§ **Exercise directions**:
Repeat each line of the material below exactly as it appears, minus any pictures.
[Dataset extract Boundary: Start]
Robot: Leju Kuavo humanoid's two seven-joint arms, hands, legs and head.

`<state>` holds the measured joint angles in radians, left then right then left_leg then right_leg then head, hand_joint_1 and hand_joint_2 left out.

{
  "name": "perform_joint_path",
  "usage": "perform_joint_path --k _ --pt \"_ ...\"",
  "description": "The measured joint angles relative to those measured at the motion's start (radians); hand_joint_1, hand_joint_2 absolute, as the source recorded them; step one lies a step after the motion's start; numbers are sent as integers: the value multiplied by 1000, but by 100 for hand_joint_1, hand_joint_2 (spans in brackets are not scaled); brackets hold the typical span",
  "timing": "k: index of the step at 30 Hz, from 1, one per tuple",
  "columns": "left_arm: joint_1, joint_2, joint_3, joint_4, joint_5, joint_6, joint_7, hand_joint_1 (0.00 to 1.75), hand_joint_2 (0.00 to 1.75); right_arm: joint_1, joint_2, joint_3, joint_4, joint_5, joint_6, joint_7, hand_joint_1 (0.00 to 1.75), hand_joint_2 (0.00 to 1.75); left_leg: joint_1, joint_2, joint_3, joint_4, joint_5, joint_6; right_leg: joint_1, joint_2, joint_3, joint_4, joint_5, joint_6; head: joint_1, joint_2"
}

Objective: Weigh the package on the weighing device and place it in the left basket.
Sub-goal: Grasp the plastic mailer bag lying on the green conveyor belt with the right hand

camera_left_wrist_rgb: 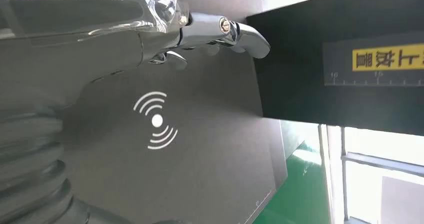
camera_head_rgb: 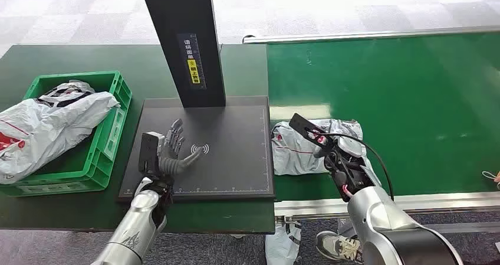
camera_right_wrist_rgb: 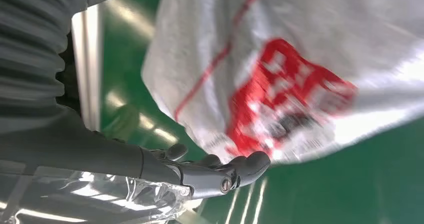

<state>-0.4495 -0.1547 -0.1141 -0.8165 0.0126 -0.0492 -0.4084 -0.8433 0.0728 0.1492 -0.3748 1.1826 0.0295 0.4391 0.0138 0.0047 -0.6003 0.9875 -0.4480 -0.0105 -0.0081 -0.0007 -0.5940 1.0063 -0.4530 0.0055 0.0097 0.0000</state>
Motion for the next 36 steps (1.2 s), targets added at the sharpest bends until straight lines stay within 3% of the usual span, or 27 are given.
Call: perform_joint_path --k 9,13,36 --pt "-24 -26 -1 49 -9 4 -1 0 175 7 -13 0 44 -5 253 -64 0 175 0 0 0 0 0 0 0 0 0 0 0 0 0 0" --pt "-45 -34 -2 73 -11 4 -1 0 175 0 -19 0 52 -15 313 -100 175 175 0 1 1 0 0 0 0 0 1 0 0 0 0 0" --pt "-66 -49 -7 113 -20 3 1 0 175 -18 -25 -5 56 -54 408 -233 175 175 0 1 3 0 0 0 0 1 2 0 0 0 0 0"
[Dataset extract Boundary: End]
§ **Solved exercise**:
Robot: Leju Kuavo humanoid's two seven-joint arms, hands, legs and head.

`<state>` holds the measured joint angles in radians, left then right then left_leg then right_leg then head, hand_joint_1 and hand_joint_2 left out.

{
  "name": "perform_joint_path",
  "usage": "perform_joint_path --k _ --pt \"_ ...\"",
  "description": "The measured joint angles relative to those measured at the motion's start (radians); hand_joint_1, hand_joint_2 absolute, as the source recorded them; step one lies a step after the motion's start; numbers are sent as integers: the value multiplied by 1000, but by 100 for hand_joint_1, hand_joint_2 (spans in brackets are not scaled); brackets hold the typical span",
  "timing": "k: index of the step at 30 Hz, from 1, one per tuple",
  "columns": "left_arm: joint_1, joint_2, joint_3, joint_4, joint_5, joint_6, joint_7, hand_joint_1 (0.00 to 1.75), hand_joint_2 (0.00 to 1.75); right_arm: joint_1, joint_2, joint_3, joint_4, joint_5, joint_6, joint_7, hand_joint_1 (0.00 to 1.75), hand_joint_2 (0.00 to 1.75); left_leg: joint_1, joint_2, joint_3, joint_4, joint_5, joint_6; right_leg: joint_1, joint_2, joint_3, joint_4, joint_5, joint_6; head: joint_1, joint_2"
}

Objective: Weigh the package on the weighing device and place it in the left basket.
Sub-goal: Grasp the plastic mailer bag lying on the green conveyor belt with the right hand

camera_left_wrist_rgb: 
camera_head_rgb: 
camera_right_wrist_rgb: 

<state>-0.4495 -0.1547 -0.1141 -0.8165 0.0126 -0.0492 -0.4084 -0.8433 0.0728 0.1492 -0.3748 1.1826 0.0295 0.4391 0.0138 0.0047 -0.6003 0.9875 -0.4480 -0.0105 -0.0081 -0.0007 -0.5940 1.0063 -0.4530 0.0055 0.0097 0.0000</state>
Motion for the next 36 steps (1.2 s), targets added at the sharpest bends until straight lines stay within 3% of the usual span, or 27 are given.
Call: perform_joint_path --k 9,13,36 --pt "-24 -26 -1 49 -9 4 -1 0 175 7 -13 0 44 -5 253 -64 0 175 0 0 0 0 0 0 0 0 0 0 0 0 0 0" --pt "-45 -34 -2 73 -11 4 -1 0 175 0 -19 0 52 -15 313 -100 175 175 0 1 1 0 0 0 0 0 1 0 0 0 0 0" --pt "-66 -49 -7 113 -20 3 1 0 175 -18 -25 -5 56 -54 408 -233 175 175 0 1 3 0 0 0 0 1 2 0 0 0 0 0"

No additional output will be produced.